Please work out how many lines include the word "that" in the entries, and reply with only the count.
Start of RECORDS FOR PROCESSING
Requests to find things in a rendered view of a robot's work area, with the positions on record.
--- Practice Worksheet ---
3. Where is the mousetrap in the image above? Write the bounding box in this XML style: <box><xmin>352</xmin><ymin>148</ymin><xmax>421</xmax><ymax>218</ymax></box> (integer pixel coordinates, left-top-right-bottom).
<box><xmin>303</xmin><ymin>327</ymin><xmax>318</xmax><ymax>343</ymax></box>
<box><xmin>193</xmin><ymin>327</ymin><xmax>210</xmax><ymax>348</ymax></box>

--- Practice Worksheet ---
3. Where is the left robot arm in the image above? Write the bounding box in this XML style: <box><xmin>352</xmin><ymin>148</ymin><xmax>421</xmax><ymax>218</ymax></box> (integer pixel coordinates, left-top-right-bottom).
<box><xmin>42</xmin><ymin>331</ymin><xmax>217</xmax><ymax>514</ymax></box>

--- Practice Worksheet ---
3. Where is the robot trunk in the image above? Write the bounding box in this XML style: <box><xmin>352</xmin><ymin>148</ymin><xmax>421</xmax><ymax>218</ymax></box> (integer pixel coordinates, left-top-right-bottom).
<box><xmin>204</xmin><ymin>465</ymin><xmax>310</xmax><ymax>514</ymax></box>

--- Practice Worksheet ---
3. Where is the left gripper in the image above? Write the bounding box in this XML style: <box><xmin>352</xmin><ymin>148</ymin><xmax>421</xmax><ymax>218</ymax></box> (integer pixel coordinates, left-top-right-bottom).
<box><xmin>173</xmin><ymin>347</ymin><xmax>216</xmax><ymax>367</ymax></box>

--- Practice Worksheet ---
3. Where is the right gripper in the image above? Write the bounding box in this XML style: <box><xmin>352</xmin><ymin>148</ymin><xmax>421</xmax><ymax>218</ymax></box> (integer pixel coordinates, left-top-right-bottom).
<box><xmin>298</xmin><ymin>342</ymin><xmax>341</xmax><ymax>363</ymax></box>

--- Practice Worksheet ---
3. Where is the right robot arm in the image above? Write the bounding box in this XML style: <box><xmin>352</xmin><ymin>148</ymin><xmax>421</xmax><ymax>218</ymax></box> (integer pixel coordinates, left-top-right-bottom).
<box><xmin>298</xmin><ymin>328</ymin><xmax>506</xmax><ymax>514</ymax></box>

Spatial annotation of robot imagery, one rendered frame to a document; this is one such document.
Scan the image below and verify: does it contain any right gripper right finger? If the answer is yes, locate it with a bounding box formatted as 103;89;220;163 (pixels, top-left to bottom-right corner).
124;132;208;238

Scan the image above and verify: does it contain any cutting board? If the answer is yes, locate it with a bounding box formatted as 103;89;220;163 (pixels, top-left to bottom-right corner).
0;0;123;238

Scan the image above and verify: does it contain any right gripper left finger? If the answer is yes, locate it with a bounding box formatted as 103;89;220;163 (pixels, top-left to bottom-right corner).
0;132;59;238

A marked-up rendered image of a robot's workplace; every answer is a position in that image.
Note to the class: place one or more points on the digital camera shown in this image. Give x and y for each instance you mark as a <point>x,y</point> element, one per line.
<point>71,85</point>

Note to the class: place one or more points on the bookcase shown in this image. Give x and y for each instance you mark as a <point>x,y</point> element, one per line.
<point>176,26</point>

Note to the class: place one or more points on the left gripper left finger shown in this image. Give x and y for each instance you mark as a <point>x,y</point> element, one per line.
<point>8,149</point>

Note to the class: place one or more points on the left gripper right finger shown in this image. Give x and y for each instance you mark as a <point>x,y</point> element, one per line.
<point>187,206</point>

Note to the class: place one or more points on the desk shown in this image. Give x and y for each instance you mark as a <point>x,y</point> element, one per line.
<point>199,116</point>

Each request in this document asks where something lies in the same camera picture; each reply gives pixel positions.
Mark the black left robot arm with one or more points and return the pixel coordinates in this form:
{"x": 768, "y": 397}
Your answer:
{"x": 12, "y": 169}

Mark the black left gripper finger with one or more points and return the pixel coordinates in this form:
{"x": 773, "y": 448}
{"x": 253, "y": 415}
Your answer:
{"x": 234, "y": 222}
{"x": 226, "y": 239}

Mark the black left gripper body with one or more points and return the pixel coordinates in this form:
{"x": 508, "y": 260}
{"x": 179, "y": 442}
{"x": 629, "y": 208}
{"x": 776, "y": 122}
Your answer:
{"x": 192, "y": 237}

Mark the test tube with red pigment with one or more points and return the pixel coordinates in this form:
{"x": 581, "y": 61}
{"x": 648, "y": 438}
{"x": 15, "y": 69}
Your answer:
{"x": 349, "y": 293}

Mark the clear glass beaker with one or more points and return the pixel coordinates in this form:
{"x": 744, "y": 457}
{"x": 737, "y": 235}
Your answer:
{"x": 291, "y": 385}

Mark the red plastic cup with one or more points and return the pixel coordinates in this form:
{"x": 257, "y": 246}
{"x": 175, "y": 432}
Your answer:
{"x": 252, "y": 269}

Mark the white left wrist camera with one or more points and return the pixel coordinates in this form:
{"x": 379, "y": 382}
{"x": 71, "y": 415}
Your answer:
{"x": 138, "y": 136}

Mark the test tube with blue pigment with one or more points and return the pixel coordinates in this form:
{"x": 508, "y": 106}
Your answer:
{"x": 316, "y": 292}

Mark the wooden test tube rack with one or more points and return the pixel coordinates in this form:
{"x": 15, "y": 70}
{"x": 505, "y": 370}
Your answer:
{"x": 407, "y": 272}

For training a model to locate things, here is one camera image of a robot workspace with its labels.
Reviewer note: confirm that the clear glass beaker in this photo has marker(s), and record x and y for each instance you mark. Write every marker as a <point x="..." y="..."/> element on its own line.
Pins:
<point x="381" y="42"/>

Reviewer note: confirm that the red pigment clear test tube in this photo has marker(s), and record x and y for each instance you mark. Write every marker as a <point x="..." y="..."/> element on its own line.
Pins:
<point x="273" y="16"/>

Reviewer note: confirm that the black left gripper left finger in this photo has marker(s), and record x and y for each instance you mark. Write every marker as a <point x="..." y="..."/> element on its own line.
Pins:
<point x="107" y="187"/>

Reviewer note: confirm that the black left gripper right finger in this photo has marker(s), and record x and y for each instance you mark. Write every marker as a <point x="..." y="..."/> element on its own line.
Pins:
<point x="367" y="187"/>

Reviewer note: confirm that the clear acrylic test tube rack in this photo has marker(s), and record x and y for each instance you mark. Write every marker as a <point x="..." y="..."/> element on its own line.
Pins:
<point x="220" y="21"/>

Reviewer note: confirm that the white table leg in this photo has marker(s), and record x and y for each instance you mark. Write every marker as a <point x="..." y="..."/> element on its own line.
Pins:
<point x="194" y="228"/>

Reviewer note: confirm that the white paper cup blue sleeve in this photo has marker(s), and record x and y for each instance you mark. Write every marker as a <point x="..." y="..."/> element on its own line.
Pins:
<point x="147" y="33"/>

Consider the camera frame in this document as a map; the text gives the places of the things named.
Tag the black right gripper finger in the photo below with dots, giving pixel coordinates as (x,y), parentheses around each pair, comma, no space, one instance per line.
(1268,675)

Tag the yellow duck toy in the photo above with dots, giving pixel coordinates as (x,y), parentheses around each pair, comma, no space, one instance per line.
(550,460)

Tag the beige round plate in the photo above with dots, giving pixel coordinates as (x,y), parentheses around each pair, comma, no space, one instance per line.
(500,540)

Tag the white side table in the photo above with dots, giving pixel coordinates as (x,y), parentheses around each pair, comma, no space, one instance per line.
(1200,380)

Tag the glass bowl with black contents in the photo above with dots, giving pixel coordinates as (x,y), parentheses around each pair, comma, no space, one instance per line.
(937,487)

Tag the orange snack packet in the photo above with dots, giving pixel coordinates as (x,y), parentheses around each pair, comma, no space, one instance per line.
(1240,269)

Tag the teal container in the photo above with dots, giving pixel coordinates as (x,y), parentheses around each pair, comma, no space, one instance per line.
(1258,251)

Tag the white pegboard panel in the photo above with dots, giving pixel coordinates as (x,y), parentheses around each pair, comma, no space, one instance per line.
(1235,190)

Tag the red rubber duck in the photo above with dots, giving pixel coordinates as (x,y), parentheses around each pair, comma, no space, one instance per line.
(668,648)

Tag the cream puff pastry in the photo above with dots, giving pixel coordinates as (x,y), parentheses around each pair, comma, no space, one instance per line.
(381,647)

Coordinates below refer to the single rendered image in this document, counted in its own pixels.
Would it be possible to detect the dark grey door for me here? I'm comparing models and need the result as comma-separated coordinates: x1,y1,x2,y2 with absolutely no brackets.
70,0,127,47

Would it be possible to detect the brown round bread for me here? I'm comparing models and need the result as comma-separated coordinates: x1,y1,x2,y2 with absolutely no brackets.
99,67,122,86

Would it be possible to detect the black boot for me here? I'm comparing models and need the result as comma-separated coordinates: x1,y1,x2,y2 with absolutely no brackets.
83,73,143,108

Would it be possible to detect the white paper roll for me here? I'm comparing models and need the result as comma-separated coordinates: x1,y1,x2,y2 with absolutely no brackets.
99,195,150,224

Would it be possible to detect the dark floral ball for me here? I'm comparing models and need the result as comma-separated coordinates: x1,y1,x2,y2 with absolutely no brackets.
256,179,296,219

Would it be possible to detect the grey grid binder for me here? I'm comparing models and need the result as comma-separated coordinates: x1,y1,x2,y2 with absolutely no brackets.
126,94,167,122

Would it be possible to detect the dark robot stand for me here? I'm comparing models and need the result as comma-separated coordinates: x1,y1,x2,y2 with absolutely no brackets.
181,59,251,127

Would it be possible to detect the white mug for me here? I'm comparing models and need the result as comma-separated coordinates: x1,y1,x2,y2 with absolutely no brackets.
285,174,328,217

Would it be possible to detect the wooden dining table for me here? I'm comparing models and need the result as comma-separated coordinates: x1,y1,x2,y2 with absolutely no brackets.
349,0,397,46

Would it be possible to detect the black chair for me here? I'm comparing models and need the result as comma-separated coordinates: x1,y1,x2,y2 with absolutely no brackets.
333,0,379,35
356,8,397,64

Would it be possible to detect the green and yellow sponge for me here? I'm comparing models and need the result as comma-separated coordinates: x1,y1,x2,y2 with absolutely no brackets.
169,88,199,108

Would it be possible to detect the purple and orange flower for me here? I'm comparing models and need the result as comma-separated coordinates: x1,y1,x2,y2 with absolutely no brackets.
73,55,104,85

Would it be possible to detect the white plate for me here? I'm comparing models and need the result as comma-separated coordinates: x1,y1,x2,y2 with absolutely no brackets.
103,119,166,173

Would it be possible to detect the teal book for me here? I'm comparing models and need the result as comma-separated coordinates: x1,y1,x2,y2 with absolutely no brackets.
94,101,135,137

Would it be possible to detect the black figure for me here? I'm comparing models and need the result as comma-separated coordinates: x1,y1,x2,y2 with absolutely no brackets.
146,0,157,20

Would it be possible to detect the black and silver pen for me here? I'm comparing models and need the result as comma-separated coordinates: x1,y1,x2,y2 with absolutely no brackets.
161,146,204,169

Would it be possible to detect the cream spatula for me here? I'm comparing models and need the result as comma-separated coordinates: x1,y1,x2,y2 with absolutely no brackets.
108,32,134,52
End of RECORDS FOR PROCESSING
EXERCISE OUTPUT> 8